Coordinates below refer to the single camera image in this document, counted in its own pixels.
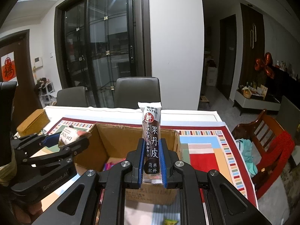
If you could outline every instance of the sliding glass door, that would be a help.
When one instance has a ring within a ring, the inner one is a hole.
[[[132,0],[83,0],[65,12],[67,68],[94,107],[113,107],[112,87],[136,76]]]

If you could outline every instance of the dining chair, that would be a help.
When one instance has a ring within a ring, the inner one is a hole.
[[[264,109],[249,124],[239,124],[232,131],[234,139],[250,139],[261,155],[256,165],[258,173],[252,177],[256,197],[259,199],[280,176],[295,143],[291,135]]]
[[[58,107],[89,107],[84,86],[62,89],[57,92],[55,106]]]
[[[114,107],[138,109],[138,102],[160,102],[159,80],[155,77],[119,78],[114,88]]]

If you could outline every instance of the fruit roll snack wrapper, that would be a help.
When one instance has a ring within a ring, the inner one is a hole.
[[[144,171],[146,174],[158,174],[160,172],[158,141],[161,137],[161,103],[138,102],[138,105],[143,112],[142,127],[146,146]]]

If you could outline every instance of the maroon border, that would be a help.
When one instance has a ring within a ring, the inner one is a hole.
[[[75,119],[75,118],[61,118],[49,131],[50,133],[62,120],[64,121],[73,121],[73,122],[84,122],[86,124],[95,124],[95,123],[103,123],[103,124],[112,124],[112,125],[119,125],[119,123],[110,123],[110,122],[101,122],[101,121],[91,121],[91,120],[84,120],[84,119]],[[141,124],[122,124],[125,126],[131,126],[131,127],[141,127]],[[244,165],[244,162],[242,160],[242,157],[236,148],[236,145],[228,132],[228,129],[226,126],[220,126],[220,127],[195,127],[195,126],[161,126],[161,128],[164,129],[177,129],[177,130],[222,130],[224,137],[227,140],[227,143],[232,151],[232,154],[234,155],[234,158],[238,164],[238,168],[240,170],[241,175],[243,176],[243,181],[246,187],[247,191],[247,197],[248,200],[256,207],[256,199],[255,199],[255,193],[252,186],[252,181],[249,177],[248,171]]]

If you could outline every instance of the open cardboard box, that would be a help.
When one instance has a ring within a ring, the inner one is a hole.
[[[88,169],[98,172],[107,162],[117,163],[127,153],[137,148],[142,138],[142,127],[124,125],[94,124],[91,128],[89,147],[75,157],[77,171],[82,174]],[[179,134],[174,130],[161,129],[160,137],[165,138],[169,150],[176,151],[181,159]],[[175,199],[177,190],[167,190],[162,184],[142,183],[139,190],[126,190],[126,199],[143,203],[169,205]]]

● ● ● ● ● ● ●

YOUR ASSIGNMENT: The whole listing should be reproduced exactly. Images don't go in.

SOLUTION TO THE EXERCISE:
Coordinates below refer to the single camera image in this document, counted in its own pixels.
If you could outline every instance of the sliding glass door, that would be a help.
When one instance has a ring within a ring, the inner one is a hole.
[[[132,0],[83,0],[65,12],[67,68],[94,107],[113,107],[112,87],[136,76]]]

If you could outline every instance of the dining chair, that would be a help.
When one instance has a ring within a ring, the inner one is a hole.
[[[264,109],[249,124],[239,124],[232,131],[234,139],[250,139],[261,155],[256,165],[258,173],[252,177],[256,197],[259,199],[280,176],[295,143],[291,135]]]
[[[58,107],[89,107],[84,86],[62,89],[57,92],[55,106]]]
[[[114,107],[138,109],[138,102],[160,102],[159,80],[155,77],[119,78],[114,88]]]

If you could outline every instance of the fruit roll snack wrapper, that would be a help.
When one instance has a ring within a ring, the inner one is a hole.
[[[144,171],[146,174],[158,174],[160,172],[158,141],[161,137],[161,103],[138,102],[138,105],[143,112],[142,127],[146,146]]]

If you could outline every instance of the maroon border, that would be a help.
When one instance has a ring within a ring, the inner one is a hole.
[[[75,119],[75,118],[61,118],[49,131],[50,133],[62,120],[64,121],[73,121],[73,122],[84,122],[86,124],[95,124],[95,123],[103,123],[103,124],[112,124],[112,125],[119,125],[119,123],[110,123],[110,122],[101,122],[101,121],[91,121],[91,120],[84,120],[84,119]],[[141,124],[122,124],[125,126],[131,126],[131,127],[141,127]],[[244,165],[244,162],[242,160],[242,157],[236,148],[236,145],[228,132],[228,129],[226,126],[220,126],[220,127],[195,127],[195,126],[161,126],[161,128],[164,129],[177,129],[177,130],[222,130],[224,137],[227,140],[227,143],[232,151],[232,154],[234,155],[234,158],[238,164],[238,168],[240,170],[241,175],[243,176],[243,181],[246,187],[247,191],[247,197],[248,200],[256,207],[256,199],[255,199],[255,193],[252,186],[252,181],[249,177],[248,171]]]

If you could outline every instance of the open cardboard box, that would be a help.
When one instance has a ring within a ring, the inner one is a hole.
[[[88,169],[98,172],[107,162],[117,163],[127,153],[137,148],[142,138],[142,127],[124,125],[94,124],[91,128],[89,147],[75,157],[77,171],[82,174]],[[179,134],[174,130],[161,129],[160,137],[165,138],[169,150],[176,151],[181,159]],[[175,199],[177,190],[167,190],[162,184],[142,183],[139,190],[126,190],[126,199],[143,203],[169,205]]]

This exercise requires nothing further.